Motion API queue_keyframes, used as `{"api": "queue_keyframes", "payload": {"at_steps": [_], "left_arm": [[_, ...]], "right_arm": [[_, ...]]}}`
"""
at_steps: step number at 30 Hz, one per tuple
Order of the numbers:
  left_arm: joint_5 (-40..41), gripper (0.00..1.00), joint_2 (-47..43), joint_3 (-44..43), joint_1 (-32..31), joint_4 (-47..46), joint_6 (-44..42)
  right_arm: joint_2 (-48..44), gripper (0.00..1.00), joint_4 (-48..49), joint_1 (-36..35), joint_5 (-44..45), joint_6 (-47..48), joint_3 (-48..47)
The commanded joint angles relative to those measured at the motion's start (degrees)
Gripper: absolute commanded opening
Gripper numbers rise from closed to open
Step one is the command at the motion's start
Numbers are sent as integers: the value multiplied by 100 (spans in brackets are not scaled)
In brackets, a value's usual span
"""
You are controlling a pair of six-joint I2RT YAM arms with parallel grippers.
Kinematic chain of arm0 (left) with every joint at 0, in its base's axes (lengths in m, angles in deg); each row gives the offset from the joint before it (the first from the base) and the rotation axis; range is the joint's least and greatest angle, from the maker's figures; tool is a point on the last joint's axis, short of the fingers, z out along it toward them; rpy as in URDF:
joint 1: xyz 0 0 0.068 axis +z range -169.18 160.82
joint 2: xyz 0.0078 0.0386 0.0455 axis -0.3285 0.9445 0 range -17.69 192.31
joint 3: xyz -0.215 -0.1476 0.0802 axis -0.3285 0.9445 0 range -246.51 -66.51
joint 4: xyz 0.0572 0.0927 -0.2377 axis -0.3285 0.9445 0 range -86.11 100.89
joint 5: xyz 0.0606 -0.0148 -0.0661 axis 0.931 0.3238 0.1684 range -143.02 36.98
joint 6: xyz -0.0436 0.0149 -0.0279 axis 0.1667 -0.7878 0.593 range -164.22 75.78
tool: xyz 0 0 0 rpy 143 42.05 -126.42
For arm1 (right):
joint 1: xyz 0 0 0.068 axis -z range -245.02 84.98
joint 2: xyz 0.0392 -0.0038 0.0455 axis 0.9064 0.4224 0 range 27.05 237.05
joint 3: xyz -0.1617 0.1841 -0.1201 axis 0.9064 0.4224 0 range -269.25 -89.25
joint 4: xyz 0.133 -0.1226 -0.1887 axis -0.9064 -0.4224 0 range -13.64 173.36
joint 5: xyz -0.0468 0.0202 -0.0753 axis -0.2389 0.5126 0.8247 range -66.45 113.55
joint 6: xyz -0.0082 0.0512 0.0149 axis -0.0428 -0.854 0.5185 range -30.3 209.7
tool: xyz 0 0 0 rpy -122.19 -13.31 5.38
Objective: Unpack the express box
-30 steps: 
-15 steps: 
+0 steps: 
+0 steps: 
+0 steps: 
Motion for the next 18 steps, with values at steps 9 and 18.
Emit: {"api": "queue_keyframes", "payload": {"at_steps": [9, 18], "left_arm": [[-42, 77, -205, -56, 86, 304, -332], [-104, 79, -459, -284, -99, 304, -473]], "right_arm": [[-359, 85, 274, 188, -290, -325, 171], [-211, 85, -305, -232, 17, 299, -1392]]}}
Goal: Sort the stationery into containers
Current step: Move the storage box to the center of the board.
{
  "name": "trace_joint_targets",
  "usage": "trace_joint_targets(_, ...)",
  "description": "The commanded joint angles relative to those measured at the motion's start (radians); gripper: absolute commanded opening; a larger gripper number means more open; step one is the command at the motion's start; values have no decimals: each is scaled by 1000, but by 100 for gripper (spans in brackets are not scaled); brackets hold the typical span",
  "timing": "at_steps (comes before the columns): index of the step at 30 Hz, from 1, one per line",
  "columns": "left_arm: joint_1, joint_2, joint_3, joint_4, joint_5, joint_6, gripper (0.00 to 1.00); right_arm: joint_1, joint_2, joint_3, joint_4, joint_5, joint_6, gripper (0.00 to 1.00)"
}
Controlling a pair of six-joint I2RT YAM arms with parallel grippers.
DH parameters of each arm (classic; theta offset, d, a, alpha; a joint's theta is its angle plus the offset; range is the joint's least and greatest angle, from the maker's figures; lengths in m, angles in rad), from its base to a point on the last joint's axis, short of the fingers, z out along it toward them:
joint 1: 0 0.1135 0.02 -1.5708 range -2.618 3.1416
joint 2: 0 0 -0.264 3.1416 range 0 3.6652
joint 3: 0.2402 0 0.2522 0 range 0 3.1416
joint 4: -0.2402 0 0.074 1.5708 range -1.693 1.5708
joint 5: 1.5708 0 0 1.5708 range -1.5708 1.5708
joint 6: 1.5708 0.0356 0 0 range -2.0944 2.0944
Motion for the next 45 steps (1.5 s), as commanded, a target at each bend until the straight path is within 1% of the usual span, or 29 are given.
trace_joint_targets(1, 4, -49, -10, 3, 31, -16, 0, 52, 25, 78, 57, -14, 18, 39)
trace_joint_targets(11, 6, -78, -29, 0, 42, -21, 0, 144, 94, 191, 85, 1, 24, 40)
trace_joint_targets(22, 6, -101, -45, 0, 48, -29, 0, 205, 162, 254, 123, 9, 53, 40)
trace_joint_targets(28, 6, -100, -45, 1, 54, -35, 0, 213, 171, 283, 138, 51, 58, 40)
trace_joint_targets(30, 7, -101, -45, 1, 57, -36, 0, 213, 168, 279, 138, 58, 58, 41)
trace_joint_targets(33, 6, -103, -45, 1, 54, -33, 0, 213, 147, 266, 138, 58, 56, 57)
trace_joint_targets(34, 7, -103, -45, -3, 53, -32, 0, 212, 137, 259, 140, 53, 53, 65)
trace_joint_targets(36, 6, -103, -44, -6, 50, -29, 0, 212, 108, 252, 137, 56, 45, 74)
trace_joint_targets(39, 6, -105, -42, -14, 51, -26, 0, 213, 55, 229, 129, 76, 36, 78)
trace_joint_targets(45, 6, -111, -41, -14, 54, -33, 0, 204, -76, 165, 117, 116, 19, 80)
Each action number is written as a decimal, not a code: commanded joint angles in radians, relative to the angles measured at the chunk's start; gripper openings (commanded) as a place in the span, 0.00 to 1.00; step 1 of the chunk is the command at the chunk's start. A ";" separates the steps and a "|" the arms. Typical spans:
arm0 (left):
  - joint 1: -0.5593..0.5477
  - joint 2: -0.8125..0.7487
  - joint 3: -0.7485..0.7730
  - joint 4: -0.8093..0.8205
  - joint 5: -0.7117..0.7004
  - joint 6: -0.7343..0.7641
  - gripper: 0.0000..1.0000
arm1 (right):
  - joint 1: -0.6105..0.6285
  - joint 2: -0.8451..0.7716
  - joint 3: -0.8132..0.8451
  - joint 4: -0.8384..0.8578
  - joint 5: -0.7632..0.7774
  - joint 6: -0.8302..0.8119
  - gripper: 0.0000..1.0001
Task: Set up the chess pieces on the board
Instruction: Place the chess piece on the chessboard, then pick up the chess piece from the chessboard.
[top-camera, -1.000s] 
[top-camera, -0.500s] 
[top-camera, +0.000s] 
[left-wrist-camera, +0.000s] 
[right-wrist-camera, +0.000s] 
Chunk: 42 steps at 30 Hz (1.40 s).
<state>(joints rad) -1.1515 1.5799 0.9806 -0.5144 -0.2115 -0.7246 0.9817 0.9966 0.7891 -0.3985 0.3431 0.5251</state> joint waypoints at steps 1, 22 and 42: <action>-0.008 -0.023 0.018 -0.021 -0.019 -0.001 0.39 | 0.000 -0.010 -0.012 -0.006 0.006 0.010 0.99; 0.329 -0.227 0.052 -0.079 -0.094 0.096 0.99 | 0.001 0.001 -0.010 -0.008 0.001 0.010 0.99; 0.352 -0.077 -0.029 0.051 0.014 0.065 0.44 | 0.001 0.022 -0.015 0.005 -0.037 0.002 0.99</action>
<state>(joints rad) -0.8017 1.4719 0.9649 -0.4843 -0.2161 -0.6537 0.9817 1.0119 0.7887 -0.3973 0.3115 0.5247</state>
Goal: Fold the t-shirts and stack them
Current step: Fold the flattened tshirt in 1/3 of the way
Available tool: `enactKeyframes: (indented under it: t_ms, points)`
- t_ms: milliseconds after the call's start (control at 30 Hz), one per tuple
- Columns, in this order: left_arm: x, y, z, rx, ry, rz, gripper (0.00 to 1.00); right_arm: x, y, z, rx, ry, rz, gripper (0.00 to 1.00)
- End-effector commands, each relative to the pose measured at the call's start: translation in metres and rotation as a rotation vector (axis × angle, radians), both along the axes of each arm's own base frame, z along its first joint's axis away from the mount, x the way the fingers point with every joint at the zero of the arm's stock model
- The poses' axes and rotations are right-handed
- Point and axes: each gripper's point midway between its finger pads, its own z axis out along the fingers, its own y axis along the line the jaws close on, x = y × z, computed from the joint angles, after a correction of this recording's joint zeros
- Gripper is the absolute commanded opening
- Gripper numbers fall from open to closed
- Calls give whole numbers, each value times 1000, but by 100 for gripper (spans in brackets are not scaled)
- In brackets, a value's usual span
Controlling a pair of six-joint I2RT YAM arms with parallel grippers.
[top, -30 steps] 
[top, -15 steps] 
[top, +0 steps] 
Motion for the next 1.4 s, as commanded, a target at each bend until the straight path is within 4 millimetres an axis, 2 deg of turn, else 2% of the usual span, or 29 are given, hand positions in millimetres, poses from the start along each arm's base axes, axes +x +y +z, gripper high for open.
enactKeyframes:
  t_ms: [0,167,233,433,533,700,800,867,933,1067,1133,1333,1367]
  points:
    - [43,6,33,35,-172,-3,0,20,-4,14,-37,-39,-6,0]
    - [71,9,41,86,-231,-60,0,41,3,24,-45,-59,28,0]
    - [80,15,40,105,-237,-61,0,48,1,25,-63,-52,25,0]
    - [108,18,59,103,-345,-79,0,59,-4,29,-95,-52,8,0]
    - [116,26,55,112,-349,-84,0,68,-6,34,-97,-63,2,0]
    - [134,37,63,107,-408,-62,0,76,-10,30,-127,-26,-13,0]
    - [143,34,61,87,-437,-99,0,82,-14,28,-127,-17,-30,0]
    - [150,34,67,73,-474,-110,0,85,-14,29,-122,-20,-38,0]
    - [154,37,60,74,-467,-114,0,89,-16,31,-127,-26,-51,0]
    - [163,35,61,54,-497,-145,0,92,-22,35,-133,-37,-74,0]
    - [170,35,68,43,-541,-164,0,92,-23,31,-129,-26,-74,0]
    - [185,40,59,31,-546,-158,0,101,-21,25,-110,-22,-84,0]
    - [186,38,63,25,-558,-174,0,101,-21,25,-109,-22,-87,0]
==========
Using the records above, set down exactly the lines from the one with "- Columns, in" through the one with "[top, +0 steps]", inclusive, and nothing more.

● SOLUTION FOR THIS EXERCISE
- Columns, in this order: left_arm: x, y, z, rx, ry, rz, gripper (0.00 to 1.00); right_arm: x, y, z, rx, ry, rz, gripper (0.00 to 1.00)
- End-effector commands, each relative to the pose measured at the call's start: translation in metres and rotation as a rotation vector (axis × angle, radians), both along the axes of each arm's own base frame, z along its first joint's axis away from the mount, x the way the fingers point with every joint at the zero of the arm's stock model
- The poses' axes and rotations are right-handed
- Point and axes: each gripper's point midway between its finger pads, its own z axis out along the fingers, its own y axis along the line the jaws close on, x = y × z, computed from the joint angles, after a correction of this recording's joint zeros
- Gripper is the absolute commanded opening
- Gripper numbers fall from open to closed
- Calls give whole numbers, each value times 1000, but by 100 for gripper (spans in brackets are not scaled)
- In brackets, a value's usual span
Controlling a pair of six-joint I2RT YAM arms with parallel grippers.
[top, -30 steps] 
[top, -15 steps] 
[top, +0 steps] 

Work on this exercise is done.